Ziaur Rahman

Personal information
- Full name: Ziawrahman Sharifi
- Born: 17 October 1998 (age 27) Khost, Afghanistan
- Batting: Right-handed
- Bowling: Right-arm fast-medium

International information
- National side: Afghanistan;
- Test debut (cap 41): 20 October 2025 v Zimbabwe
- Last Test: 6 June 2026 v India
- ODI debut (cap 66): 13 June 2026 v India
- Last ODI: 20 June 2026 v India
- T20I debut (cap 37): 24 February 2019 v Ireland
- Last T20I: 19 February 2026 v South Africa

Career statistics
| Competition | Test | ODI | T20I | FC |
| Matches | 2 | 2 | 6 | 30 |
| Runs scored | 6 | 5 | – | 219 |
| Batting average | 2.00 | 5.00 | – | 6.44 |
| 100s/50s | 0/0 | 0/0 | –/– | 0/0 |
| Top score | 6 | 4 | – | 31 |
| Balls bowled | 336 | 48 | 132 | 4,316 |
| Wickets | 8 | 1 | 7 | 90 |
| Bowling average | 23.50 | 60.00 | 31.85 | 26.10 |
| 5 wickets in innings | 1 | 0 | 0 | 4 |
| 10 wickets in match | 0 | 0 | 0 | 0 |
| Best bowling | 7/97 | 1/39 | 3/36 | 7/97 |
| Catches/stumpings | 0/– | 0/– | 4/– | 25/– |
- Source: Cricinfo, 19 July 2026

= Ziaur Rahman (Afghan cricketer) =

Afghan cricketer (born 1998)

Ziaur Rahman (or Ziawrahman Sharifi, born 17 October 1998) is an Afghan cricketer.
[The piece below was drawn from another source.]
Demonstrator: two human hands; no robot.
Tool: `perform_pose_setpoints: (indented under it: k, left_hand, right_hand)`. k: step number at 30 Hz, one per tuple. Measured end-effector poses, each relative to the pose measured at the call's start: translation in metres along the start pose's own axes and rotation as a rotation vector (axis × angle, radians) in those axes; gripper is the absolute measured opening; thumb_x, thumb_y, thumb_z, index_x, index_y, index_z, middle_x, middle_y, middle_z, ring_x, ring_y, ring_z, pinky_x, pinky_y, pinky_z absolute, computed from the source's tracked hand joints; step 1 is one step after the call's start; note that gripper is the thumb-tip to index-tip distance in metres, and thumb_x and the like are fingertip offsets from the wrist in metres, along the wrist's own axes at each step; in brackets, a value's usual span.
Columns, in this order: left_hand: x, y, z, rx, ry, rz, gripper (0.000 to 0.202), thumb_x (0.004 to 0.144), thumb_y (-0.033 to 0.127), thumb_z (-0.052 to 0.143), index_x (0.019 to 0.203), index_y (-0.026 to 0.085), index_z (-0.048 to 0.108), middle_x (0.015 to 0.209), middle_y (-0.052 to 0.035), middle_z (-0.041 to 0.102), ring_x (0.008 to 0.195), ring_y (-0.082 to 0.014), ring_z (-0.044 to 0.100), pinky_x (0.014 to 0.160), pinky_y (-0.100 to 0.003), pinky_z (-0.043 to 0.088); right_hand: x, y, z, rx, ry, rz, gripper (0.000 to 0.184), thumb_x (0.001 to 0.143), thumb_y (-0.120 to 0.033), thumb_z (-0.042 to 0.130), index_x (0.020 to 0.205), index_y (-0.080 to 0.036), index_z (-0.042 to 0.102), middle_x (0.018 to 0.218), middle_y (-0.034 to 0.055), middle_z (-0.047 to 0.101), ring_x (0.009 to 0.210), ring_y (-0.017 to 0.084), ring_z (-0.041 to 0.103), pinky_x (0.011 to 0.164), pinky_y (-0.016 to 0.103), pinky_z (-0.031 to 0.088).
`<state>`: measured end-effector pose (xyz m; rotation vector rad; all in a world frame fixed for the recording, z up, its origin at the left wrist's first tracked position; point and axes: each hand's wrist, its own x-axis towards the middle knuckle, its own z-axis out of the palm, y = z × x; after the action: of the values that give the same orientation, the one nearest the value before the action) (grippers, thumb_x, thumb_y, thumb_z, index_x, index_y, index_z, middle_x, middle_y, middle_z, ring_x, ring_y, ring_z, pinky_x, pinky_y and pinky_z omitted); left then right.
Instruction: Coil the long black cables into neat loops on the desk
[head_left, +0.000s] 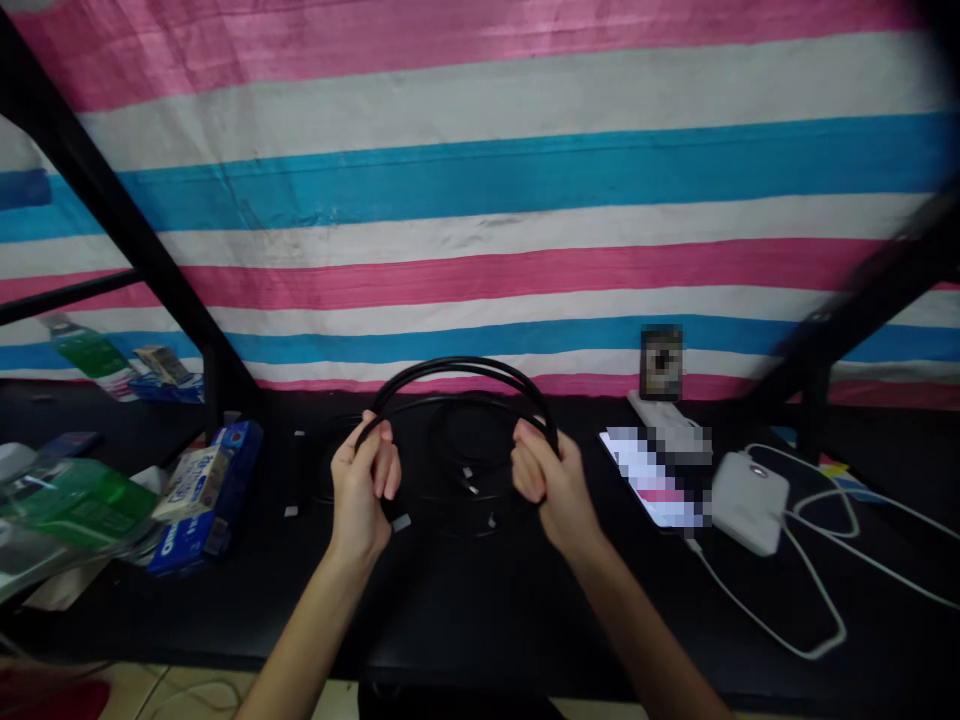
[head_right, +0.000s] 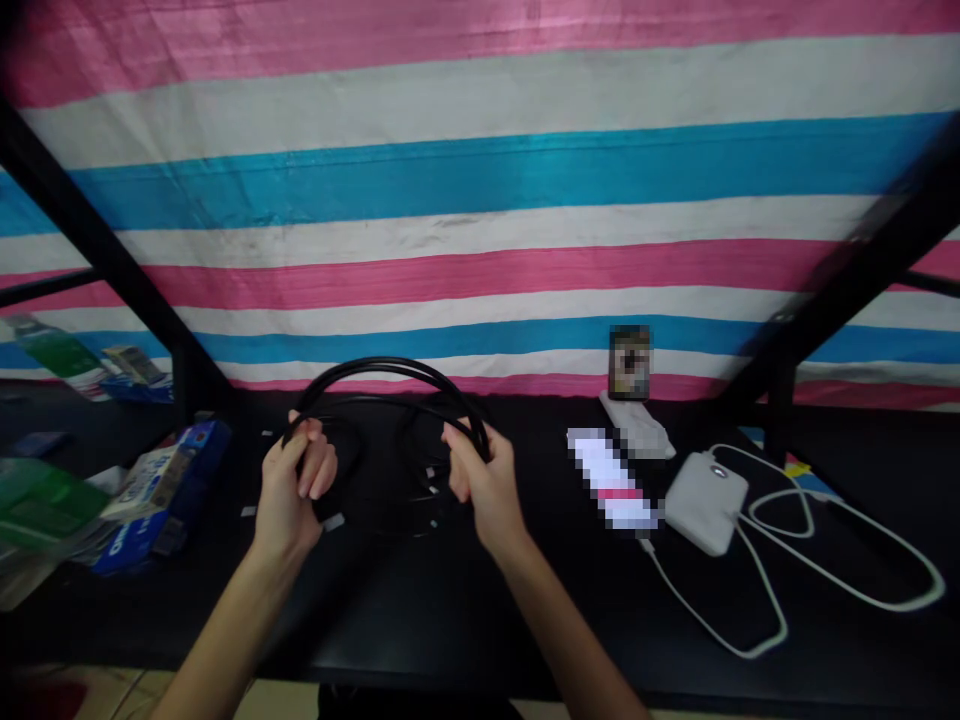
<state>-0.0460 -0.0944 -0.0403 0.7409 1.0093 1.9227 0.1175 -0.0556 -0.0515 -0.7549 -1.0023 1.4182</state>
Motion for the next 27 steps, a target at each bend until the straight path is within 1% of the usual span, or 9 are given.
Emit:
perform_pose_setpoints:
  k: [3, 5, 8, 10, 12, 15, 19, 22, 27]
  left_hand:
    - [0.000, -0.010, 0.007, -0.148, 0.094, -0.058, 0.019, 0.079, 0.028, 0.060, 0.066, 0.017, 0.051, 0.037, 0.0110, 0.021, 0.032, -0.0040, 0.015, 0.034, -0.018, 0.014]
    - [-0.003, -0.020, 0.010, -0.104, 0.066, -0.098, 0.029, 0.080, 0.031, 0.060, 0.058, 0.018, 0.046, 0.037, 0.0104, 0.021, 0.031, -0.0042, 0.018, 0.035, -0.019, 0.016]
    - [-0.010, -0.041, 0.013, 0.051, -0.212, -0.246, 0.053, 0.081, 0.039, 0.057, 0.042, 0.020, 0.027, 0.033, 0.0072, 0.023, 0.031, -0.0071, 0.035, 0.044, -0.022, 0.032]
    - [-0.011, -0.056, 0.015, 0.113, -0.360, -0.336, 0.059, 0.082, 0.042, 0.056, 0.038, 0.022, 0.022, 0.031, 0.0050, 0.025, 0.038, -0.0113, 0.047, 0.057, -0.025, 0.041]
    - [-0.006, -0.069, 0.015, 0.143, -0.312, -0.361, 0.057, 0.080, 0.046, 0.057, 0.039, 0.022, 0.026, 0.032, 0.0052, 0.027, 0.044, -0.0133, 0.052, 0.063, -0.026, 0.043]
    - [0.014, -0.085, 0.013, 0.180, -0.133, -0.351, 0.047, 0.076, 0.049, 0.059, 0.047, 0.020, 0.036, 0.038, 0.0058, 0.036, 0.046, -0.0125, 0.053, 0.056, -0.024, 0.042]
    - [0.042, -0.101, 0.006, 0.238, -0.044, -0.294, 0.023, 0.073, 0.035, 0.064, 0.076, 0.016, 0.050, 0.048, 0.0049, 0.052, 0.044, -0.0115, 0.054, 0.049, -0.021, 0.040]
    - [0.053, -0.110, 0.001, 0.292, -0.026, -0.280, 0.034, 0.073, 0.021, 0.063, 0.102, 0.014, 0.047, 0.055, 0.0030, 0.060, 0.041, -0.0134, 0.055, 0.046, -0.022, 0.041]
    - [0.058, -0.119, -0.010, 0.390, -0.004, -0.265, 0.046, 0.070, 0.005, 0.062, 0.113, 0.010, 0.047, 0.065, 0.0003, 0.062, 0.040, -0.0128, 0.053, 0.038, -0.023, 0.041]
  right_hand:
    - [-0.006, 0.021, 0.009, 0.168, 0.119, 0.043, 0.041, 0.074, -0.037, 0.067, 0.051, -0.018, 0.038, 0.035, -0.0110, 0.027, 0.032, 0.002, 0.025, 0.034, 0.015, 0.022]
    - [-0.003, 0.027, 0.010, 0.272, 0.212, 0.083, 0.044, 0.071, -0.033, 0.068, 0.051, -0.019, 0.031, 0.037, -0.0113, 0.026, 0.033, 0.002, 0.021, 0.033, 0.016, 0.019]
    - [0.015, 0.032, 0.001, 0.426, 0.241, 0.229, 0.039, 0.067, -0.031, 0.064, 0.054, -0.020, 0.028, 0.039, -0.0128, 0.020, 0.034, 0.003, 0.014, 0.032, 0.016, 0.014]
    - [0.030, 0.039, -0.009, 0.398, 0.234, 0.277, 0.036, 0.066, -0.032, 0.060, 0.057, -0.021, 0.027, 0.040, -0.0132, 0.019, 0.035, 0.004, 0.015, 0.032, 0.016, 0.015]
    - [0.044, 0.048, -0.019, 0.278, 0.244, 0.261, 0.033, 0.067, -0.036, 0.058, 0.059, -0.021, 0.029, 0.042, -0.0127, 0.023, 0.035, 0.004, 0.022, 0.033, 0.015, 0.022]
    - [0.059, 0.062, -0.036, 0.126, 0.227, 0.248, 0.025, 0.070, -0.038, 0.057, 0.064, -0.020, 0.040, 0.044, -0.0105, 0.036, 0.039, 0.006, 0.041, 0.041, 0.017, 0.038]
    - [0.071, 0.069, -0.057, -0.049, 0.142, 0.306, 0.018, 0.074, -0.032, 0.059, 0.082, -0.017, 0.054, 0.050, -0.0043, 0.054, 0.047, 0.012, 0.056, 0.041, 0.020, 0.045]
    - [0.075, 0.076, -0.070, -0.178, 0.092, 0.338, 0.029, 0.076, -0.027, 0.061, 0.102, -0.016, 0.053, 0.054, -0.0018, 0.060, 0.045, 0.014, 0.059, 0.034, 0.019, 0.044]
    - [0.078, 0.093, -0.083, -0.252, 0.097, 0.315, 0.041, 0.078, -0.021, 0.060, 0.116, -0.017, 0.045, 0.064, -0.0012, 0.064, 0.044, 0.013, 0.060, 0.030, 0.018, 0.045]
He made his international debut for the Afghanistan cricket team in February 2019.

==Career==
He made his List A debut for Speen Ghar Region in the 2017 Ghazi Amanullah Khan Regional One Day Tournament on 16 August 2017. He made his first-class debut for Mis Ainak Region in the 2017–18 Ahmad Shah Abdali 4-day Tournament on 1 December 2017. He made his Twenty20 debut for Paktia Panthers in the 2018–19 Afghanistan Premier League on 10 October 2018.

In February 2019, he was named in Afghanistan's Twenty20 International (T20I) squad for their series against Ireland in India. He made his T20I debut for Afghanistan against Ireland on 24 February 2019.